'''

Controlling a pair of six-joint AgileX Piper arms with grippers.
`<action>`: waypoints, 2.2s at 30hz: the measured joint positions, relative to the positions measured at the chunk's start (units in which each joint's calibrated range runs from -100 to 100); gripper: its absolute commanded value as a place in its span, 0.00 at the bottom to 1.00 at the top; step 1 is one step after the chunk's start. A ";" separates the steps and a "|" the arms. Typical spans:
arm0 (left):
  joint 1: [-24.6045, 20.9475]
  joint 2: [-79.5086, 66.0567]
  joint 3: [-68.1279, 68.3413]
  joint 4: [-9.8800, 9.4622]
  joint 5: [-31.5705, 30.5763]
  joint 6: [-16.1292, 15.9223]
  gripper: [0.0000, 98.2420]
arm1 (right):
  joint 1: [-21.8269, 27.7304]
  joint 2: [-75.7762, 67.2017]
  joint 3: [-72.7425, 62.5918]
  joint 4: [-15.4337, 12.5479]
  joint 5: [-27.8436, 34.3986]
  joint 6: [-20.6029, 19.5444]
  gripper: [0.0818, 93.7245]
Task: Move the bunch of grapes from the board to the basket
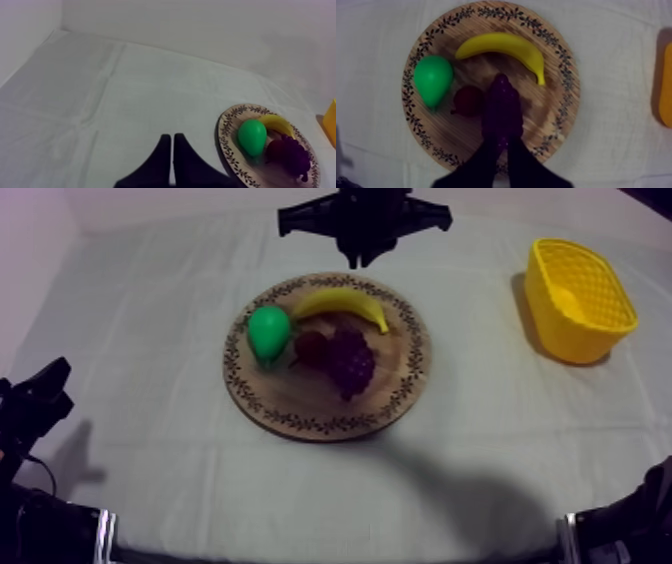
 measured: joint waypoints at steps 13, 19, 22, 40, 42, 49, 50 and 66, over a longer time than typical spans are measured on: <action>0.00 0.00 0.00 0.00 0.00 0.00 0.00 | 0.12 -0.32 3.59 -1.72 -0.05 0.16 0.87; 0.00 0.00 0.00 0.00 0.00 0.00 0.00 | -0.51 1.67 8.44 -3.35 -2.28 0.55 0.90; 0.00 0.00 0.00 0.00 0.00 0.00 0.00 | -0.64 2.85 11.25 -3.63 -4.91 0.55 0.89; 0.00 0.00 0.00 0.00 0.00 0.00 0.00 | 0.70 12.84 21.05 -6.57 -27.58 5.68 0.86; 0.00 0.00 0.00 0.00 0.00 0.00 0.00 | 0.80 14.17 20.48 -6.76 -29.51 6.18 0.84; 0.00 0.00 0.00 0.00 0.00 0.00 0.00 | 1.46 18.55 15.73 -7.26 -28.98 8.05 0.58; 0.00 0.00 0.00 0.00 0.00 0.00 0.00 | 1.50 18.90 15.25 -7.36 -28.48 8.05 0.51; 0.00 0.00 0.00 0.00 0.00 0.00 0.00 | 1.78 13.88 16.54 -6.91 -24.14 7.28 0.12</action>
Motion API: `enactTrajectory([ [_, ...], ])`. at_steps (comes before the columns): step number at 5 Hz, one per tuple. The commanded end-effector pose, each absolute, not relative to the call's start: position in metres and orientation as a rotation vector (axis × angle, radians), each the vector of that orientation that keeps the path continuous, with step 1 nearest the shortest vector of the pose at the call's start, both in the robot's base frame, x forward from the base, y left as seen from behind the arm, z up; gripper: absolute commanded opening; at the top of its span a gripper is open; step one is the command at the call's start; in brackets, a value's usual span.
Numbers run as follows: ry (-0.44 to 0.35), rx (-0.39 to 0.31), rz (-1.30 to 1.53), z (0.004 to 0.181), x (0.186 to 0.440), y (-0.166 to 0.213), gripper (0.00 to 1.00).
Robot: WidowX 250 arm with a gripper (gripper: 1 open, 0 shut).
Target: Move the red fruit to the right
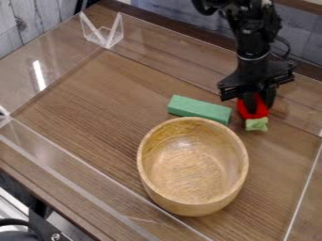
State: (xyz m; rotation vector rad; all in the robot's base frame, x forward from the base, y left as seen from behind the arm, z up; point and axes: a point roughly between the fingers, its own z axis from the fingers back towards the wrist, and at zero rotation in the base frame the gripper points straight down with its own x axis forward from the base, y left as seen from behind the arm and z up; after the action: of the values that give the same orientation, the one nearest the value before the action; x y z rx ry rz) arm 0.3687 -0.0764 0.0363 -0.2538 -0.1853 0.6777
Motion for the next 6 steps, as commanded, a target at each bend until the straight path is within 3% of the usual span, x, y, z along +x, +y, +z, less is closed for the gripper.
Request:
enactTrajectory([
  [1, -0.251, -0.281, 0.656, 0.054, 0.376, -0.084, 0.00],
  [3, -0.277, -0.292, 0.658, 0.054, 0.376, -0.086, 0.00],
  [4, -0.286, -0.301, 0.640, 0.065, 0.375, -0.093, 0.00],
  [5, -0.274, -0.292, 0.621, 0.064, 0.374, -0.094, 1.00],
  [6, -0.263, -0.285, 0.604, 0.063, 0.372, -0.095, 1.00],
])
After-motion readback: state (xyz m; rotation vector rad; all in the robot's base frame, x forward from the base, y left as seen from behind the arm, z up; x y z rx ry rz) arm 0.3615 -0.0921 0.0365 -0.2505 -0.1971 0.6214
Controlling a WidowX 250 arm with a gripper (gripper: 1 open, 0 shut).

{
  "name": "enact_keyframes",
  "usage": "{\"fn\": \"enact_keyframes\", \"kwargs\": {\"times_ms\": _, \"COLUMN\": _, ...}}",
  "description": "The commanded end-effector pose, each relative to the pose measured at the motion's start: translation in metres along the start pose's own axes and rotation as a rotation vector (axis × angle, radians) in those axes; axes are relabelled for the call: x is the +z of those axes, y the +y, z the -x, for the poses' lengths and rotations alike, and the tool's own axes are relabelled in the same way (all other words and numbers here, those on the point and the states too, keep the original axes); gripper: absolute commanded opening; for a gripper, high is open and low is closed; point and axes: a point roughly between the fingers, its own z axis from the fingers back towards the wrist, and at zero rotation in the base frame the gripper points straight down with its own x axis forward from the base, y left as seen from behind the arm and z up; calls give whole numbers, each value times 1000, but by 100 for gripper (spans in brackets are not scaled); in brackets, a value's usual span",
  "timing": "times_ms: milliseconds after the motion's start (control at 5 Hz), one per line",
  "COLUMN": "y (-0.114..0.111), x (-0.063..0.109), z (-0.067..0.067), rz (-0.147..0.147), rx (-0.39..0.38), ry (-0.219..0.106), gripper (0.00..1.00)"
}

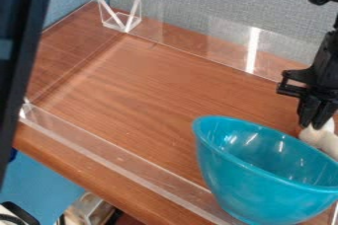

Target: Put the mushroom in the blue bowl

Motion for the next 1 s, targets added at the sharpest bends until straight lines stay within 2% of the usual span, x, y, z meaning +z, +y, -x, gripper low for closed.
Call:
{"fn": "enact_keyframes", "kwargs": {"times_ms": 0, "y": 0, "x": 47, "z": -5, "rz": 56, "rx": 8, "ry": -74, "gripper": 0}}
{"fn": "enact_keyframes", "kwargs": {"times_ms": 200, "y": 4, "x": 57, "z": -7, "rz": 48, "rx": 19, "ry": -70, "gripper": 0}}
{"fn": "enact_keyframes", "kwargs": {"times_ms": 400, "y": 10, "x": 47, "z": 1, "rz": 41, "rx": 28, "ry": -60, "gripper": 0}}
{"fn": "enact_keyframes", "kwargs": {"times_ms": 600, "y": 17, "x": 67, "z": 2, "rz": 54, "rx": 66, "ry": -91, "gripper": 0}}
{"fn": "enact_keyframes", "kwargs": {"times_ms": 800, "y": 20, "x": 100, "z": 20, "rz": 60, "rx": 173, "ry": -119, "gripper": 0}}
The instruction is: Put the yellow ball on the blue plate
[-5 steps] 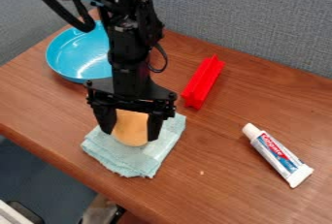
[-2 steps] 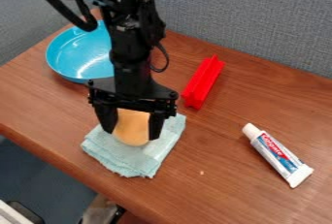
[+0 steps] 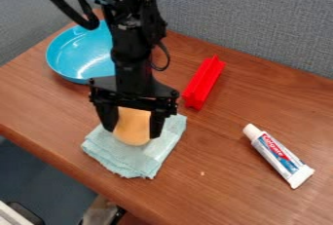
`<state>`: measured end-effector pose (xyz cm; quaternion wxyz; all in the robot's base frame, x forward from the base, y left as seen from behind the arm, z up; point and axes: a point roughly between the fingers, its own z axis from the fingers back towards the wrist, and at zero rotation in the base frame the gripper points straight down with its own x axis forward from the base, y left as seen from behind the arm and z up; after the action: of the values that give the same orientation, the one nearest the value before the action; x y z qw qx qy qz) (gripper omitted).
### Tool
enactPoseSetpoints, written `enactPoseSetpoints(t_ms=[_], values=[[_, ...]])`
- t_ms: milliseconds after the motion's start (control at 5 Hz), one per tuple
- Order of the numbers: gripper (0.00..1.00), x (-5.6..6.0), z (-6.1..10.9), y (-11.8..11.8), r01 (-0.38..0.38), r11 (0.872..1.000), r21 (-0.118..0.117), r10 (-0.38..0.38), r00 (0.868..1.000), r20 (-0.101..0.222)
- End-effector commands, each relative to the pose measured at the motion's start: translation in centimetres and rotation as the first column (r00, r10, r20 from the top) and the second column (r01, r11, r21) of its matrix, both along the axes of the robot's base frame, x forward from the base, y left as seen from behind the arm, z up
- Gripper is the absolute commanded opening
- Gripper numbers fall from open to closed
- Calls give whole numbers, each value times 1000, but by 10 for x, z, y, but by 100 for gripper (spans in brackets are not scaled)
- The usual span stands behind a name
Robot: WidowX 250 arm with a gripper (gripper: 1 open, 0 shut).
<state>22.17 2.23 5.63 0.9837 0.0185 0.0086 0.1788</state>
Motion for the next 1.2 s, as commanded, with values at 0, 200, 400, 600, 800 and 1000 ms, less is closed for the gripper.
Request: enactPoseSetpoints(t_ms=[0,200,400,600,800,1000], values=[[100,9,5,0,8,1000,16,-9,1000,25],[100,10,5,0,4,1000,17,-4,1000,26],[100,12,3,0,-6,1000,19,5,1000,23],[100,12,2,1,-14,1000,20,13,1000,20],[100,13,1,1,-21,1000,21,21,1000,16],[100,14,0,2,-27,999,21,27,1000,13]])
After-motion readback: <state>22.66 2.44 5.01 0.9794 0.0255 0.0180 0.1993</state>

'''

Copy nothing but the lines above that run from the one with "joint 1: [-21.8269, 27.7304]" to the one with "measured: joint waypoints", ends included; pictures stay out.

  joint 1: [-21.8269, 27.7304]
  joint 2: [-75.7762, 67.2017]
  joint 3: [-72.7425, 62.5918]
  joint 4: [-15.4337, 12.5479]
  joint 5: [-27.8436, 34.3986]
  joint 6: [-20.6029, 19.5444]
  gripper: [0.0818, 93.7245]
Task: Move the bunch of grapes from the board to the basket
 measured: joint waypoints at steps 13, 19, 22, 40, 42, 49, 50 and 66, over a longer time than typical spans are measured on: <action>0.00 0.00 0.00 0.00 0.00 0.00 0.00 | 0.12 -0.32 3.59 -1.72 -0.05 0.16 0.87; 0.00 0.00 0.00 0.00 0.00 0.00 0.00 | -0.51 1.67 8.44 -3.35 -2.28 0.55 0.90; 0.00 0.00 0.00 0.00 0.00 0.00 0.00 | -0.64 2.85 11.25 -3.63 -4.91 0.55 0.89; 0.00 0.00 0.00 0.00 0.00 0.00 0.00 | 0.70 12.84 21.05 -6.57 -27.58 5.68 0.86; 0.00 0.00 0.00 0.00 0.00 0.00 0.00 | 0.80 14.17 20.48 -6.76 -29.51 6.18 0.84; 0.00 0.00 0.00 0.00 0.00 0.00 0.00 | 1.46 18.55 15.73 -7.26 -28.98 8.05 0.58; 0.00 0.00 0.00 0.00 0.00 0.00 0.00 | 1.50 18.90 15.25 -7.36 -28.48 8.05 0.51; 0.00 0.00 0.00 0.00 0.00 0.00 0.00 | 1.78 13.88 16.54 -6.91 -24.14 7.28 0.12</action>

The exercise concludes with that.